C’è una frase che un genitore Agesc che fa l’operatore sanitario riporta: «Si può anche morire, ma non così!». Vittime di questo tremendo virus che ti toglie la vita perché ti spegne il respiro.

Si riferisce ad una situazione tragica che riguarda i malati più gravi che vedono la vita e le forze andarsene, nonostante la buona volontà e tutti i mezzi impiegati dai medici, e si trovano soli ad affrontare la morte.

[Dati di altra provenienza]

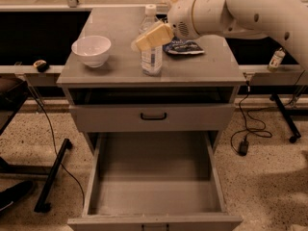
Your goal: Place blue plastic bottle into middle drawer
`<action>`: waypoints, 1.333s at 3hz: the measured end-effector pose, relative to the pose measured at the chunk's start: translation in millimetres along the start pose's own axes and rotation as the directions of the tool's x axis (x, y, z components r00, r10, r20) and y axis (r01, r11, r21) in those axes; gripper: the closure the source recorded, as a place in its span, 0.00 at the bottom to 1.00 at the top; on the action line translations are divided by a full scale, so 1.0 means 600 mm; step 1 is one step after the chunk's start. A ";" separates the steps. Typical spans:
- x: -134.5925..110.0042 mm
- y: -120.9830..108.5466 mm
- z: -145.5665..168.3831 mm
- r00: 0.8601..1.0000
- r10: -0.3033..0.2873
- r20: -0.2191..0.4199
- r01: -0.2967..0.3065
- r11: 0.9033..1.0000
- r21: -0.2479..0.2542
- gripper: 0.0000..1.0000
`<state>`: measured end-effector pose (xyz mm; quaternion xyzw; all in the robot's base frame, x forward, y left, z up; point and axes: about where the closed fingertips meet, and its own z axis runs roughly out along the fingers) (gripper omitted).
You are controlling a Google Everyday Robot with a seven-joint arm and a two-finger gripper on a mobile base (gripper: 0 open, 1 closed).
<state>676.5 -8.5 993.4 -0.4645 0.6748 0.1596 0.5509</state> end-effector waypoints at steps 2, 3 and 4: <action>0.011 0.009 0.062 0.994 0.107 -0.014 -0.107 0.992 -0.068 0.00; 0.014 0.014 0.077 0.992 0.129 -0.016 -0.130 0.988 -0.085 0.18; 0.026 0.019 0.084 0.988 0.156 -0.011 -0.157 0.981 -0.118 0.42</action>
Offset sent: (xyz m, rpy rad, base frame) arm 0.0272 0.0359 -0.0309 0.0770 0.1714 0.0267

Il contagio non risparmia nessuno e l’isolamento che accompagna il decorso infausto della malattia impedisce la vicinanza dei parenti, dove ci sono, e spesso, data la situazione di emergenza, anche degli stessi operatori sanitari impegnati su più fronti con spazi e tempi ristretti e tante persone da curare. Tante le bare che rimangono

in attesa di cremazione o sepoltura e ai parenti non rimane che la possibilità di un fugace saluto e la preghiera, mentre per i defunti nel limite delle circostanze, c’è solo la benedizione di un sacerdote.

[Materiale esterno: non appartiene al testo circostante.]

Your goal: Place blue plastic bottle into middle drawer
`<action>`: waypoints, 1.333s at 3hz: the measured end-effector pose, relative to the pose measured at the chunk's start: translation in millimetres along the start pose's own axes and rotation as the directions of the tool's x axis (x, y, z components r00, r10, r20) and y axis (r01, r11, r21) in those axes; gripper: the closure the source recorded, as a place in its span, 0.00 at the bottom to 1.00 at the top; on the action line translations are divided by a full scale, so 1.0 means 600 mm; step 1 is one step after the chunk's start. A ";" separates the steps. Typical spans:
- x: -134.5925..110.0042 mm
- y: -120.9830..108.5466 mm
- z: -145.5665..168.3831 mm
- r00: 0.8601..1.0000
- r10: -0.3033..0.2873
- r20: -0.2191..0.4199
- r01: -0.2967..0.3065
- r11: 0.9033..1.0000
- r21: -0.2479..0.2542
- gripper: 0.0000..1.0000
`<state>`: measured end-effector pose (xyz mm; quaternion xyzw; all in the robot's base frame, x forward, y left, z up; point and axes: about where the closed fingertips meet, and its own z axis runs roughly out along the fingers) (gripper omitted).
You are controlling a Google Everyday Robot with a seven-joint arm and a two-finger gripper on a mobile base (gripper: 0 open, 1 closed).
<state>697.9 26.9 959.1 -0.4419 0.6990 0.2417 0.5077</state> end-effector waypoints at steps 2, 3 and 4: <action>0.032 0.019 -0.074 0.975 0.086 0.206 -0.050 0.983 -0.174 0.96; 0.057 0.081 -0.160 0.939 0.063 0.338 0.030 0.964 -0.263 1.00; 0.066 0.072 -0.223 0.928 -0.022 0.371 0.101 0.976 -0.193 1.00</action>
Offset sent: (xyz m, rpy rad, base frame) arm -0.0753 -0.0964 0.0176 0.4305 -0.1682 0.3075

È grave la situazione anche e soprattutto per i tanti ospiti delle Case di riposo, luoghi nei quali i nostri anziani ricevono solitamente la visita dei parenti ma che in conseguenza dell’arrivo del virus vedono annullata questa possibilità. Già esperti di solitudine si vedono tagliare l’unico legame che li fa sentire ancora parte di una famiglia. Molte strutture ed anche qualche ospedale, stanno ricorrendo agli strumenti elettronici (tablet o telefonini), per gettare un ponte virtuale tra gli ospiti/ammalati e i loro parenti in modo che si possa mantenere un contatto vocale o anche video con i volti conosciuti e amati. Questo naturalmente non conforta chi la famiglia non ce l’ha. Questo aspetto dell’emergenza non interessa solo gli anziani ma anche i senza tetto, le persone disagiate e tutti coloro che sono ai margini della nostra società. Grazie al volontariato di tante persone coraggiose e di buona volontà molte di queste situazioni vengono sanate in parte e a volte totalmente. Anche il Papa in più occasioni ci ha ricordato la necessità di non lasciarci travolgere da ansia e paura, di reagire soccorrendo i più deboli, i più fragili, che non hanno di che difendersi di fronte al virus una volta che questo entra nel loro perimetro vitale.